Poor formatting, but this will sort of get you what you want:
for group in ["prior", "prior_predictive", "observed_data"]:
print(f"{group}")
for var in list(model_prior[group].keys()):
print(f" {var}: {model_prior[group][var].shape}")
But in general, you would probably not want to do this because there could be a large number of variables in each group. On top of that, you are using shapes rather than the preferred coords/dims that you see when you inspect an individual group (see here and here for more info on using dimensions).

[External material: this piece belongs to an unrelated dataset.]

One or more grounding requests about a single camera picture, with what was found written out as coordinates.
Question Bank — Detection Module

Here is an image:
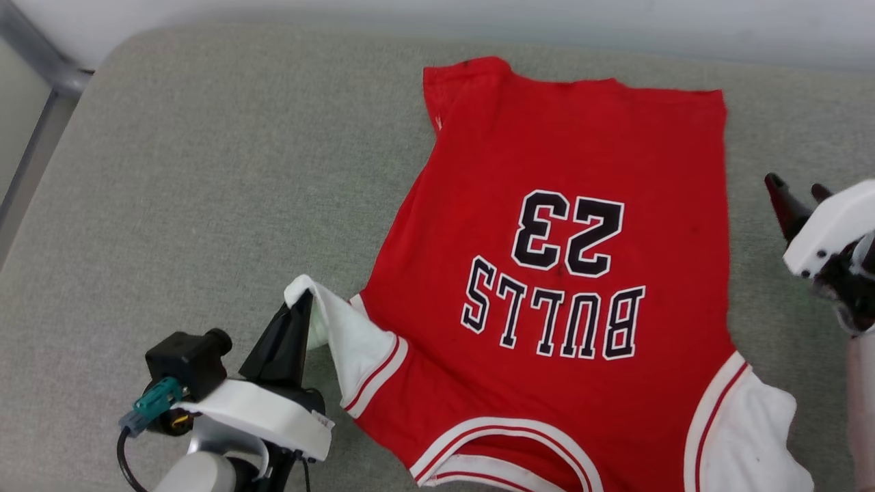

Inspecting model_prior.prior yields:
<xarray.Dataset>
Dimensions: (chain: 1, draw: 100)
Coordinates:
* chain (chain) int64 0
* draw (draw) int64 0 1 2 3 4 5 6 7 8 9 ... 90 91 92 93 94 95 96 97 98 99
Data variables:
p (chain, draw) float64 5.762e-05 0.4165 0.99 ... 0.3721 0.9852
Attributes:
created_at: 2023-03-29T15:06:39.322939
arviz_version: 0.14.0
inference_library: pymc
inference_library_version: 5.0.0
In particular, this tells you that p has 2 dimensions (chain and draw) and that chain has 1 coordinate and draw has 100. But the fact that you have 2 dimensions and (now) know what those dimensions are typically provides you with much more information than something like p: (1, 100).